Высшая ценность абстрактного познания состоит в его сообщаемости, что имеет огромное практическое значение в планировании деятельности, в передаче опыта, в систематизации накопленного знания: совместная деятельность возможна лишь при помощи разума. Но разум способен стать и помехой в индивидуальной деятельности, требующей мгновенных решений; например, при пении, фехтовании, метании стрел и т.п. рефлексия только мешает. Применение разума мешает и пониманию выражения лица, которое можно только почувствовать. То же можно сказать и об искусстве, в котором с помощью рефлексии достигают немногого; в области морали подлинная добродетель проистекает не из рефлексии, а из внутренней глубины воли, о чем речь пойдет ниже.

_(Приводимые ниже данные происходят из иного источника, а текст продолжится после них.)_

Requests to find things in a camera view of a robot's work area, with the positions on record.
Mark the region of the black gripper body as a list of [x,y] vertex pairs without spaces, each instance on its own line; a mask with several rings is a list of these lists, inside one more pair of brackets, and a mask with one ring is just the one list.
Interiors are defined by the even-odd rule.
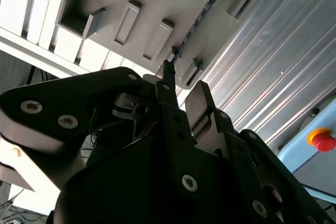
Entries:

Область понятий, абстрактного мышления Шопенгауэр отдает науке, которая занята получением знания не отдельных предметов и явлений, а их рода или класса, стремясь полностью охватить предмет изучения. Наука идет от общего к частному, выявляя субординацию, координируя, классифицируя свой предмет, систематизируя познанное. Целью науки, утверждает Шопенгауэр, является не достоверность, к которой приводит созерцание, а облегчение знания приданием ему формы и связанная с этим возможность полноты знания.

Поэтому неверно распространенное мнение, что именно математика и логика являются науками в подлинном смысле слова. Они действительно в силу своей априорности дают достоверное знание, но не могут притязать на научность, которая заключается не в достоверности, а в систематической форме познания, основанной на переходе от общего к частному. Примем во внимание, что это было время активной классификации и размежевания естественных наук. В то же время в такой оценке скрыто предчувствие недостаточности позитивистского понимания науки, которое осознали русские философы в конце XIX века, в частности Вл. Соловьев.

Для науки, зависимой от созерцания с его чувственностью и рассудком, необходим посредник. Не доказанные суждения, не их доказательства, а те из них, которые непосредственно почерпнуты из созерцания, «представляют для науки то же, что солнце для мироздания; от них исходит весь свет, озаренные которым светятся и другие» (73. С. 199). Такого посредника Шопенгауэр называет, это (обратим внимание!) — способность суждения, которое он выделил, штудируя третью «Критику» Канта, где обосновывается истина первичных суждений, почерпнутых непосредственно из созерцания; именно способность суждения выявляет основы науки в массе реальных вещей, именно она способна перемещать познанное созерцательно в абстрактное познание.

В «Критике способности суждения» Кант доказывал, что способность суждения, основанная на продуктивном воображении, служит связующим звеном между знанием и моралью, а не только между чувственным и рассудочным знанием. Кант, раскрывая таким образом содержание способности суждения, породнил три вида деятельности — науку, мораль и искусство. Переадресовывая функцию способности суждения в пределы науки и мышления, Шопенгауэр пока что сужает сферу ее действия, как это делал Кант в первой «Критике».